I bought two sheets of lead flashing from a roofing supply, and hung one in between the gas meter and the outside wall of the house, and screwed the other one into the cabinets in the garage behind the electric meter. Then I installed stetzer and greenwave filters throughout the house and knocked the transients down from 135-485/second to 8 throughout.

Within three days my dad was trotting around and doing stairs normally.

But I was injured.

In the course of jerry-rigging that house safe for him, I first took a few readings with my RF meter. When I checked the electric meter I got hit with a pulse that felt like I had been shot in the heart with a dart.
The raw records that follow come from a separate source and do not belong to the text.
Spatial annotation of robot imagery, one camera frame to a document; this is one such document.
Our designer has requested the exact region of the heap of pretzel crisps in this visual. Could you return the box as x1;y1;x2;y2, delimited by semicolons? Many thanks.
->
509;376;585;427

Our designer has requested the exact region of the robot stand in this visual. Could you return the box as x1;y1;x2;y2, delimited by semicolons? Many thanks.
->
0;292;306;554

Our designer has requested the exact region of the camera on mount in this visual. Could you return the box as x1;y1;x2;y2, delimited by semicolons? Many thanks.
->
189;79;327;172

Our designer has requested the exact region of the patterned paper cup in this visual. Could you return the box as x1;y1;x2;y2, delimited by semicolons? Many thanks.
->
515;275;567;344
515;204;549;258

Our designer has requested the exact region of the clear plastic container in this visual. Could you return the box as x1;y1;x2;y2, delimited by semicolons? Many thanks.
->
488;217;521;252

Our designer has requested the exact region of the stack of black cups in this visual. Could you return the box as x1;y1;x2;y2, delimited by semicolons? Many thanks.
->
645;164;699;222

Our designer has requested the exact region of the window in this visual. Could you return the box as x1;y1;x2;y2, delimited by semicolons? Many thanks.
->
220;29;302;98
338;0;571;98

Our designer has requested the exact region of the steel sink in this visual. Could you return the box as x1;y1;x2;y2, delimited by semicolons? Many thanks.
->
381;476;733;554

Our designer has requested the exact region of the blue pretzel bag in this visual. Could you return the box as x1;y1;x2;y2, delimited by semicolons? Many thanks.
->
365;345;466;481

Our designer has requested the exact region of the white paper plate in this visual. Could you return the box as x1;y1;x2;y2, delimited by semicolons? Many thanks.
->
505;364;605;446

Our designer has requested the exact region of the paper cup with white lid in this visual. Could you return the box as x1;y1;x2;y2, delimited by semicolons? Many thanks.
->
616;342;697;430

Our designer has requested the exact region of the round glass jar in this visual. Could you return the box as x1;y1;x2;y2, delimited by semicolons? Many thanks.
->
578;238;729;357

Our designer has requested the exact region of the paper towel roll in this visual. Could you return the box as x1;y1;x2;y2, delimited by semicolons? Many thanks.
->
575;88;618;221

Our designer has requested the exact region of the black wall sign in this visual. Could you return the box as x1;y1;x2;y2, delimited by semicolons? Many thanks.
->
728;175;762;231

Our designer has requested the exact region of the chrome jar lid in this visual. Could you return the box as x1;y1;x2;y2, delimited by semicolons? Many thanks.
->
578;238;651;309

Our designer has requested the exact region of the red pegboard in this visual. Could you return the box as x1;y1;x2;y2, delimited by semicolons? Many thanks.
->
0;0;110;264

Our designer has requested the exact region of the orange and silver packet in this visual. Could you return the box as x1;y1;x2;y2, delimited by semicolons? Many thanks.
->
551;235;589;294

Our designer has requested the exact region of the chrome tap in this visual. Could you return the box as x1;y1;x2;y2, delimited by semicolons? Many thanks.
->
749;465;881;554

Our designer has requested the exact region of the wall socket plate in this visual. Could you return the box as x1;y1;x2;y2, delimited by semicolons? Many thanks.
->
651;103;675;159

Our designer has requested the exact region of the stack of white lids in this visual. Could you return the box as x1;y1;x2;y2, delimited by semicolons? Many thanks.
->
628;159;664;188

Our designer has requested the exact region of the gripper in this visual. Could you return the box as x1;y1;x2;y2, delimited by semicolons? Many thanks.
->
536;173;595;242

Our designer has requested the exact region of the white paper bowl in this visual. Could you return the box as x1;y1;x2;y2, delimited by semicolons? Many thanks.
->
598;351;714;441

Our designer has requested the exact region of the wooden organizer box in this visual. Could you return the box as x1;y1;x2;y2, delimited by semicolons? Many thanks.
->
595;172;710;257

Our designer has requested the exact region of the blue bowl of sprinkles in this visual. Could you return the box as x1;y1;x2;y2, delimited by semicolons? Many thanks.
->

The pinky finger to middle finger on my left arm went numb, up to the top of that shoulder, I had chest tightness, and sudden collapse of energy and was screwed up for about five days after LEAD and coathangers day.

And that has happened to me at least six times since from standing within ten feet of one of Itron’s or GE’s electric dunce meters.

Every single time. The first time taking the instrument readings, I was at least 10-12 feet away from it, but they have a range of over 2 miles so inverse square law applies, but my RF meter was pegged out of range.

THe other instances happened delivering a powerwheelchair I had fixed up to a veteran in Broken Arrow, Ok and he and his wife BOTH were having trouble walking right after their death meter was installed. I got zapped in the heart again just stepping around in his back yard to confirm the suspiscion.

30 seconds back there and maybe five minutes in his garage and I was ruined for five days.

Another instance was at a law firm…on my way in to interview the attorney to SUE about this I got zapped.

MY dad went home and was crippled again, so we hired an electrician to remove his service entrance, LEAD BANDAID the wall and install some extra outlets for filters which he botched.
Nonetheless, it worked and my father recovered again.

Then in May of last year he lost his ability to walk again, I was stranded and couldn’t get him, but sent my aunt to help, by the time she arrived he had been to the ER and released,(because they couldn’t find anything wrong with him by their methods)

And had a stroke.

PSO had installed two more meters on the homes adjacant to his, and bot were on walls facing his, and so one was within 20 feet from him in the living room, and the other was about 15 feet from his bed.

He couldn’t get out of bed, slid into the gap between the bed and the wall, got stuck there and had a stroke.

He died on May 18, 2014.

Here is how I can prove these things are toxic and dangerous even if they don’t ignite or explode:

Have doctors take EEG/ECG/EMG and stress tests on my body in a safe environment.

Put me in the enclosure I sleep in now, in a wheelchair, in a parking lot with portable EEG/ECG/EMG installed on me. Bag my head, roll me out, spin me around like pin the tail on the donkey, then park me either NEXT to a dunce meter, or NOT NEXT TO one.

Record the heart attacks.

I’m willing to do that because I’m otherwise healthy and I don’t want your family members dying, and I want to play frisbee golf in a park without these things on the lamp posts.

The system that is supposed to prevent things like stroke zappers and lead in the water is broken. I hope NACHI members speak out because it’s going to create a housing glut.

Vacant houses, nobody wants to inspect.

Strokes, long on the decline among the elderly, are rising among younger adults

You passed the termite inspection with flying colors!

THat’s the good news…

I can’t tell you the bad news because it’s stimulus pork. To revive the economy from the 2007 banking crisis, we decided to reinstitute the Enron Scandal and thin the herd as a two-fer.

But that’s rather complicated and there is no opt-out provision so allow me to turn you over to our friends at KCPL and Tendril…by the time you have finished the program all your concerns will be forgotton:

I dare anyone here to sit through that, but take no responsibility if you go on a pilgrimage to Guyana with only a dunce home counter kiosk and packet of coolaid in your fanny pack.

“I have to go see Gail!..It’s telling me to find Gail!”